Zur Tonebene eines Films gehören Sprache, Geräusche (Atmo) und Musik. Wie diese einzelnen Elemente entstehen, wie sie zusammengefügt werden und welche Fachkollegen daran mitarbeiten, stellen wir Ihnen am Beispiel Geräusche und Atmos vor.
Für die Aufnahme der Sprache am Drehort ist der Set-Tonmeister und sein Assistent (auch "Angler" genannt) verantwortlich. Sie achten darauf, dass die Dialoge optimal aufgenommen und störende Nebengeräusche eliminiert oder zumindest reduziert werden. Der Tonassistent "verfolgt" die Schauspieler mit einem Mikrofon, das an einer langen "Angel" hängt.
Dabei hat er die nicht einfache Aufgabe, das Mikrofon möglichst nahe bei den Schauspielern zu platzieren und dennoch darauf zu achten, dass das Mikrofon nicht im Bild erscheint. Aufgezeichnet wird der Ton überwiegend mit einem digitalen Tonbandgerät (DAT-Rekorder). Im Filmschnitt werden die Tonaufnahmen (Audiofiles) zum Bildmaterial synchron angelegt.
In speziellen Drehsituationen (zum Beispiel wenn die Darsteller mit einem Cabrio auf einer lauten Straße unterwegs sind) ist es nicht immer möglich Sprache so aufzunehmen, dass sie gut zu verstehen ist. In diesen Fällen müssen die Dialoge von den Schauspielerinnen und Schauspielern im Synchronstudio neu eingesprochen werden.
Dabei ist es entscheidend, dass die neuen Aufnahmen lippensynchron zu den Bildaufnahmen sind. Sich selbst zu synchronisieren gehört übrigens zu den schwierigsten Aufgaben der Schauspielerei. Zusätzlich werden im Tonstudio gegebenfalls ein Erzähler, eine Radiomoderation, oder Durchsagen auf Bahnhöfen und Flughäfen aufgenommen.
Geräusche und Atmos tragen viel dazu bei, dass ein Film lebendig wird. Bereits am Drehort achten die Tonleute auf interessante Umgebungsgeräusche (Atmos). Damit diese aufgenommen werden können, muss sich das Filmteam still verhalten. Dieses so gesammelte Material nutzt der Toncutter (Sound Editor) bei der Endfertigung des Films (Postproduktion) nach Bedarf für die Vertonung.
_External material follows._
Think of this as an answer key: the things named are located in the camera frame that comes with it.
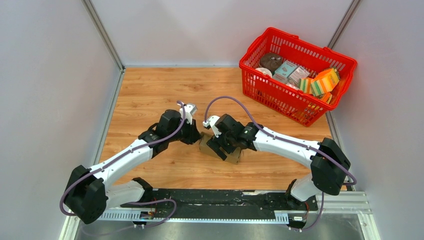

Die Geräusche aus dem Originalton reichen in den meisten Fällen für eine Tonspur nicht aus. Deshalb beleben Toncutter und Sound Designer die Filme mit zusätzlichen Geräuschen. Dabei greifen sie auch auf Geräuscharchive zurück. Hier finden sie Sounds unterschiedlichster Art von knarrenden Türen, bellenden Hunden, Polizeisirenen oder Geräuschkulissen für ein Krankenhaus.
Aber auch im größten Archiv sind nicht alle Töne vorrätig. Zudem verliert ein Film an Eigenständigkeit, wenn ausschließlich Standardgeräusche eingesetzt werden. Deshalb produziert der Toncutter zusätzliche Geräusche im Studio. Bei größeren Produktionen wird dafür ein spezialisierter Geräuschemacher (Foley Artist) hinzugezogen, der mit teilweise überraschenden Utensilien Geräusche imitieren kann.
Unter Sound Design versteht man aufwändig produzierte, exklusiv für einen Film hergestellte, synthetische oder natürliche Klang-kompositionen. Durch das Sound Design werden die Gefühle, die der Film hervorruft intensiviert.
Manchmal ist es nur ein tiefer Ton, der Unbehagen oder Enge vermitteln kann. Dabei unterscheidet man in geräusch-oder musikorientierte Sound Designs. Sound Designs können von Tonmeistern, Komponisten oder Sound Designern hergestellt werden.